Roshak: You have to know your data. That influences what type of algorithm and what type of processing you need. For example, seismographs. With the seismograph, that reading happens really fast. You would need to crunch that on device. You wouldn't be looking for the average; you'd be looking to see the seismograph changed. I can't put all the seismograph data out at the same time. It would bog down my networks and that would cost me too much money. All that analysis has to be done on the device itself. But how do you do that? Is there a big change between now and 20 minutes ago? That's the art, the data part of it, which is something generally a lot of people don't quite get.
One of the things to talk about is also when you create sensors. The data scientist has to be there in the beginning. You can have a lot of issues with the sensors. Once those devices are manufactured, you can't change them. With the wrong sensor placement, the sensors aren't picking up the right data, or you're missing a sensor that you would need to make your conversions. There's no recalling devices and sensors. You have to have a partnership with the electrical engineers. It's not the same as a company where you can have your database running for 10 years, then data science gets ahold of it and starts crunching numbers. If you're not plugged in at the beginning, you're missing out.

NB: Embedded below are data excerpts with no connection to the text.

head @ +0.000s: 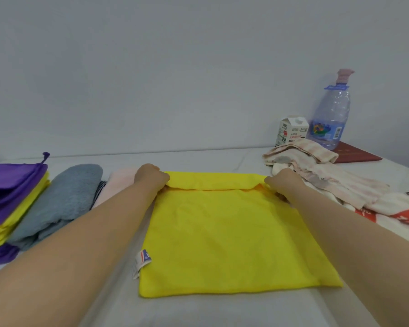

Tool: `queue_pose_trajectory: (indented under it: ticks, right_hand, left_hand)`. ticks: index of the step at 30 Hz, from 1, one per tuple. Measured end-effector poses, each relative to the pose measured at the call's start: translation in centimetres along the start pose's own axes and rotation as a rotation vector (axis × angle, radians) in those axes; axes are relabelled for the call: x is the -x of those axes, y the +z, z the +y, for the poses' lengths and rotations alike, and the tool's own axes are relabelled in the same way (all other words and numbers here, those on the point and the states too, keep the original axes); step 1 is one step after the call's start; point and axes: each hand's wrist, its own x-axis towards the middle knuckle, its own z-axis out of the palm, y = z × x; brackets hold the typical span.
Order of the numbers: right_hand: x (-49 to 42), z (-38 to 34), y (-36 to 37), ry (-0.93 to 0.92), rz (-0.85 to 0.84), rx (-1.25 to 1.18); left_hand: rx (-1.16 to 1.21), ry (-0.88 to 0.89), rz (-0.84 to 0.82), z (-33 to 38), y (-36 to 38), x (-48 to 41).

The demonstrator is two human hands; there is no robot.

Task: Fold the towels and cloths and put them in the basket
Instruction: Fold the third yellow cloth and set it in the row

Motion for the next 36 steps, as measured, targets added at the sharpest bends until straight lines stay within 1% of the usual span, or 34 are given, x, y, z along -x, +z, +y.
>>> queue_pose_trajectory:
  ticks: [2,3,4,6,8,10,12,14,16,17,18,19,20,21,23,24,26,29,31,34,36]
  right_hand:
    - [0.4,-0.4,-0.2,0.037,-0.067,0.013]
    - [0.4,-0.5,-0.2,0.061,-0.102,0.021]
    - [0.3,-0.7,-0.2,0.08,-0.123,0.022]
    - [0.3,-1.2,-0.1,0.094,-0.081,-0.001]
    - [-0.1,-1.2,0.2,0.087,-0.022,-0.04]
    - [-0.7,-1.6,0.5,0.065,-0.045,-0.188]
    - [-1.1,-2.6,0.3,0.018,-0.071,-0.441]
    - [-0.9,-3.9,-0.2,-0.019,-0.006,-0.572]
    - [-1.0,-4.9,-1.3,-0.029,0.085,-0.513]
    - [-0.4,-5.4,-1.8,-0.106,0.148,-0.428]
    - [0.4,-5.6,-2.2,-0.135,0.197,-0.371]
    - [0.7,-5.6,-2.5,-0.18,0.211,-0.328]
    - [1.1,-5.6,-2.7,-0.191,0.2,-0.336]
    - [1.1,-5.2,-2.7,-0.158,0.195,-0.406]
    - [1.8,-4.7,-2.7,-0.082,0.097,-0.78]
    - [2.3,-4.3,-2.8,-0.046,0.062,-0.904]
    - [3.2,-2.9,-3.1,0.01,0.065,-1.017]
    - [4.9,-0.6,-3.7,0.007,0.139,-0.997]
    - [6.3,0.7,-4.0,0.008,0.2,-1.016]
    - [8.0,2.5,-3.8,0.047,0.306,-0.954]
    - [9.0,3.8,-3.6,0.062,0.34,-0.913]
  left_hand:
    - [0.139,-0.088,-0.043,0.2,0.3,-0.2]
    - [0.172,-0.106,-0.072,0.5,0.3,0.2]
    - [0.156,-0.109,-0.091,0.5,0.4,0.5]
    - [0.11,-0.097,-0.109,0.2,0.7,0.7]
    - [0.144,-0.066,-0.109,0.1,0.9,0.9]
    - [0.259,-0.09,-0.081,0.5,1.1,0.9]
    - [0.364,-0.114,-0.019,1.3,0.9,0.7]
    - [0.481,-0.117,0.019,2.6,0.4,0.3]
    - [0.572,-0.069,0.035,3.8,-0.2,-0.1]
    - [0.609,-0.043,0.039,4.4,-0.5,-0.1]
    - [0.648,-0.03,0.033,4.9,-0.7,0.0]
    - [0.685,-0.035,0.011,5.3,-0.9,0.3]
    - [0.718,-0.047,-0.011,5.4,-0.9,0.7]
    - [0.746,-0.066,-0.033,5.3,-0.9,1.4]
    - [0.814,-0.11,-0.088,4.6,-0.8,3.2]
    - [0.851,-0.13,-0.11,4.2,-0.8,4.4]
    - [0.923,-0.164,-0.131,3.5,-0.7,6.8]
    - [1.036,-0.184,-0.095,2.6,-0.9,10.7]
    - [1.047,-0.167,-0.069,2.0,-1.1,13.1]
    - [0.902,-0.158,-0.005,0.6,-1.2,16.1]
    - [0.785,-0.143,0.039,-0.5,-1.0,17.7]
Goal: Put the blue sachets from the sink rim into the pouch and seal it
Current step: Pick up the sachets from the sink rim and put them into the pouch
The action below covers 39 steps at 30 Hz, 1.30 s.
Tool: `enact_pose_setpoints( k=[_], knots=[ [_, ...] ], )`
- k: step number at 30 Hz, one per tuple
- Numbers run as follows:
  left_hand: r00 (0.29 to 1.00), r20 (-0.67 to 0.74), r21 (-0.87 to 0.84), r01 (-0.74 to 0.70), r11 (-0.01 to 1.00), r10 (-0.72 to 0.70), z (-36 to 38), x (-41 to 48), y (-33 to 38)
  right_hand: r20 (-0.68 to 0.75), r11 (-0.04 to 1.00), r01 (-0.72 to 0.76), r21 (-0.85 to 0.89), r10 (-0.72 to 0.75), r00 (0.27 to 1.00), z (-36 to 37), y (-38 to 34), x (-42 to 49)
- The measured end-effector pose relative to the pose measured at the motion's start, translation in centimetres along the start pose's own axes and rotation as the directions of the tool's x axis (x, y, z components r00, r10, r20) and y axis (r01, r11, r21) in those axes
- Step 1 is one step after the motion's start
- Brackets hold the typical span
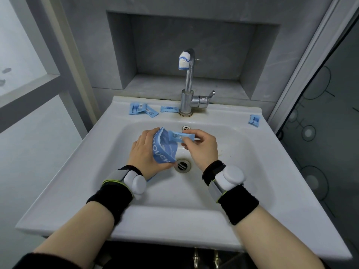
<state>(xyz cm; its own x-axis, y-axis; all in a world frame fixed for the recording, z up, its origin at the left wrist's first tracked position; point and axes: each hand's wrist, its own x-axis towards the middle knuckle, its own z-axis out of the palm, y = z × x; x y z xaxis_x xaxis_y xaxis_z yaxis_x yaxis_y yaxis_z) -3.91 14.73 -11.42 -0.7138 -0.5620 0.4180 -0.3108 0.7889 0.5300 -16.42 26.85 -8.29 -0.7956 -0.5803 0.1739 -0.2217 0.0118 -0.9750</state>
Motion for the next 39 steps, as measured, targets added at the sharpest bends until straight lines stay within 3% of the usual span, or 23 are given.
enact_pose_setpoints(
  k=[39],
  knots=[
    [0.999, 0.021, 0.002, -0.045, 0.999, 0.045, 0.07, -0.07, -0.06, 0.046, 0.989, 0.059, -0.135, -0.054, 0.997, 0.22, 0.2, 0.11]
  ],
)
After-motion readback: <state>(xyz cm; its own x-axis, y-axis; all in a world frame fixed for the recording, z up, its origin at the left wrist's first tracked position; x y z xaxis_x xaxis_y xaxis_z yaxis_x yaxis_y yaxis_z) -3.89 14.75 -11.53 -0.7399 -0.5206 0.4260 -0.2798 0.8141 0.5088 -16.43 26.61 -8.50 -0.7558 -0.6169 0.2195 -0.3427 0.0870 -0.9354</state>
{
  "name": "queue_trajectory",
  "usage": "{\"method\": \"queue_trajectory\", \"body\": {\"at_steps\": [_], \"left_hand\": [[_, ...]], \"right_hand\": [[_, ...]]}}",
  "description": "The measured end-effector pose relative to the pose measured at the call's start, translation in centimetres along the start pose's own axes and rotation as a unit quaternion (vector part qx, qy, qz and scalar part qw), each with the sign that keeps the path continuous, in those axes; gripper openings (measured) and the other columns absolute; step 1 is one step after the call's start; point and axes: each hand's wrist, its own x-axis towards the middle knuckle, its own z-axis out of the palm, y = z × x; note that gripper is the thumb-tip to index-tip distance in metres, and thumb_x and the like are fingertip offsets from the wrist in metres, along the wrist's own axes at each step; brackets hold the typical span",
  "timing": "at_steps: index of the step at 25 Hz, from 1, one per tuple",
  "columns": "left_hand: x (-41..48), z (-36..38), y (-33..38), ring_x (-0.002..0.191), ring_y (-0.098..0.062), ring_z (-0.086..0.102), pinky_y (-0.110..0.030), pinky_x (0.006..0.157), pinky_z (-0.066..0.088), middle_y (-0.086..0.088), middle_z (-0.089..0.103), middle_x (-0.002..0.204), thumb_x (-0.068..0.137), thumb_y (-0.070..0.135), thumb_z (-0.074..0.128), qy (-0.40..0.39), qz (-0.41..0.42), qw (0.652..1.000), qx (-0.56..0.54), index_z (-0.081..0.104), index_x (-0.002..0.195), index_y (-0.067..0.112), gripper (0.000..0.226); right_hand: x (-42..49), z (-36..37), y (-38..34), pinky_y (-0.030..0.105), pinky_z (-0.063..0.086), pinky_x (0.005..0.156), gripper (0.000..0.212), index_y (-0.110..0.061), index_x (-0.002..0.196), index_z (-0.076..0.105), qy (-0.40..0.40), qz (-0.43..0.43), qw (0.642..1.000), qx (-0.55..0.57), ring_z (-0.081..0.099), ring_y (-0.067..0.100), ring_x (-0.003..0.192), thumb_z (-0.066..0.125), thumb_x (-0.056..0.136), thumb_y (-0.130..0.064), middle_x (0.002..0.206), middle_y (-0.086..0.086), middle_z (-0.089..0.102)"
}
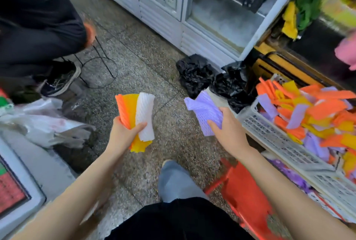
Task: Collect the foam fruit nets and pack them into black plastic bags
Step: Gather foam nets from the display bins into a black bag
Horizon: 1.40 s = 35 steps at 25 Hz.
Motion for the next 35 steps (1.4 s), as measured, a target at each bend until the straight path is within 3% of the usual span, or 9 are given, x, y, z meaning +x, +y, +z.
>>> {"method": "queue_trajectory", "body": {"at_steps": [5,11,17,21,24,27,30,33,35], "left_hand": [[8.3,-2.2,5.4,0.099,-0.026,0.062,-0.050,0.084,0.053,-0.009,0.062,0.112,0.042,0.058,0.080,0.006,-0.005,1.000,0.011,0.046,0.123,0.007,0.101],[19.4,-5.2,9.3,0.099,-0.028,0.061,-0.046,0.080,0.052,-0.010,0.061,0.111,0.068,0.030,0.084,0.011,0.008,1.000,0.014,0.045,0.123,0.006,0.071],[30.0,-8.1,14.1,0.101,-0.023,0.061,-0.044,0.085,0.052,-0.007,0.062,0.113,0.056,0.041,0.080,-0.058,0.024,0.998,0.020,0.047,0.125,0.008,0.083],[36.1,-8.0,16.7,0.103,-0.024,0.060,-0.039,0.080,0.052,-0.005,0.061,0.113,0.060,0.040,0.085,-0.099,0.021,0.993,0.068,0.046,0.124,0.009,0.081],[39.6,-6.0,18.8,0.105,-0.024,0.060,-0.044,0.088,0.051,-0.005,0.061,0.117,0.050,0.056,0.079,-0.139,0.033,0.983,0.112,0.045,0.126,0.011,0.095],[42.1,-1.5,20.9,0.110,-0.026,0.054,-0.038,0.088,0.046,-0.009,0.054,0.122,0.072,0.036,0.080,-0.159,0.046,0.976,0.142,0.039,0.130,0.005,0.078],[43.5,4.2,23.0,0.109,-0.025,0.054,-0.032,0.084,0.043,-0.011,0.053,0.121,0.078,0.027,0.076,-0.211,0.044,0.965,0.147,0.038,0.127,0.001,0.068],[44.7,8.9,25.6,0.104,-0.020,0.053,-0.031,0.085,0.044,-0.011,0.051,0.121,0.078,0.028,0.073,-0.258,0.000,0.962,0.094,0.036,0.126,0.000,0.067],[45.3,11.4,28.0,0.097,-0.014,0.055,-0.030,0.083,0.047,-0.013,0.051,0.127,0.090,0.024,0.062,-0.289,-0.028,0.956,0.045,0.036,0.128,0.002,0.051]], "right_hand": [[10.4,-1.9,-4.1,0.032,0.031,0.064,0.039,-0.015,0.126,0.039,-0.003,-0.012,1.000,-0.015,0.055,0.027,0.096,0.053,0.094,-0.032,0.118,0.004,0.054],[20.3,-1.3,-8.7,0.034,0.039,0.071,0.040,-0.015,0.126,0.040,0.009,0.010,0.999,-0.035,0.056,0.027,0.101,0.053,0.093,-0.033,0.120,0.002,0.054],[27.6,1.4,-14.0,0.032,0.036,0.068,0.040,-0.014,0.127,0.040,0.024,0.065,0.997,-0.024,0.055,0.024,0.095,0.053,0.094,-0.032,0.119,0.003,0.054],[30.8,2.8,-15.2,0.034,0.039,0.069,0.037,-0.015,0.126,0.040,0.044,0.123,0.991,0.016,0.057,0.027,0.095,0.052,0.095,-0.030,0.117,0.004,0.056],[32.9,3.2,-15.3,0.034,0.037,0.068,0.041,-0.012,0.130,0.037,0.062,0.173,0.982,0.039,0.057,0.030,0.095,0.051,0.096,-0.029,0.113,0.007,0.058],[35.9,4.0,-15.5,0.031,0.037,0.067,0.045,-0.009,0.132,0.036,0.072,0.204,0.975,0.059,0.058,0.030,0.096,0.052,0.095,-0.027,0.109,0.008,0.059],[40.1,5.9,-16.3,0.030,0.037,0.068,0.041,-0.009,0.130,0.036,0.037,0.217,0.966,0.137,0.058,0.031,0.099,0.051,0.095,-0.023,0.112,0.010,0.060],[44.1,7.1,-16.7,0.024,0.036,0.075,0.045,-0.014,0.137,0.033,0.011,0.206,0.952,0.225,0.054,0.024,0.113,0.048,0.095,-0.019,0.128,0.005,0.053],[46.2,6.6,-15.7,0.020,0.039,0.082,0.052,-0.021,0.141,0.030,0.006,0.192,0.940,0.283,0.050,0.013,0.116,0.052,0.094,-0.021,0.132,-0.006,0.047]]}}
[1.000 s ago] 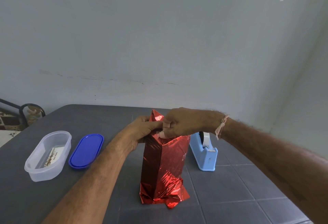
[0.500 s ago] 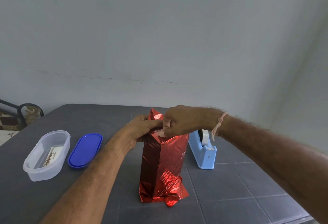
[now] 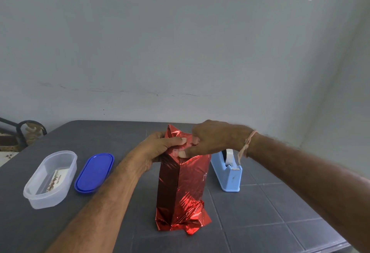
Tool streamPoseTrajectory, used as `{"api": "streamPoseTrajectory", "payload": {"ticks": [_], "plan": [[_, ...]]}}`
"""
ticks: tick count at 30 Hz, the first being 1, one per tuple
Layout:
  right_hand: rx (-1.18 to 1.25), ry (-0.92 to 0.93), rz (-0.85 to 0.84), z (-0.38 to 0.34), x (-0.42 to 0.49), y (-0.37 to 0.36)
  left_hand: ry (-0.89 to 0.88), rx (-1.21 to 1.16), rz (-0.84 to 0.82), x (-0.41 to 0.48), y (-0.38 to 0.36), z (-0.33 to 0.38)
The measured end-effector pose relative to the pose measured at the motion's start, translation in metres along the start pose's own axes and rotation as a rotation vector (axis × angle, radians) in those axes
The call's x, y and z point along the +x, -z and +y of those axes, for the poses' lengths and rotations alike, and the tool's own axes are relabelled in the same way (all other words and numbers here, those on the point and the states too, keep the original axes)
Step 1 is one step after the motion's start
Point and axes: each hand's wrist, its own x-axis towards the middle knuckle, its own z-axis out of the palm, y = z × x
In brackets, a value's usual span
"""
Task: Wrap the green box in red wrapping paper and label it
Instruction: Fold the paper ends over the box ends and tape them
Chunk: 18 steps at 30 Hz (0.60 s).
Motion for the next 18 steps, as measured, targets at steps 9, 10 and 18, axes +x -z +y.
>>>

It really is a holistic approach. You just can't start out with having someone design it and then hope you can get meaningful results. It has to be electrical engineers, businesspeople and data scientists all coming together to see what's profitable and what's possible. In a lot of companies, the AI people are completely separate from the hardware people. One's part of the business team, and one is part of the IoT and IT team. Bringing those people together is critical to making these systems successful.
Your silicon vendors are an incredibly important part of it, as well as your cloud vendors. Getting them involved in the process is great, whether it be the consultants, or you actually reach out to companies like STM or Silicon labs to help you out if you don't have that experience with analysis. It's very important to just get everything before you start.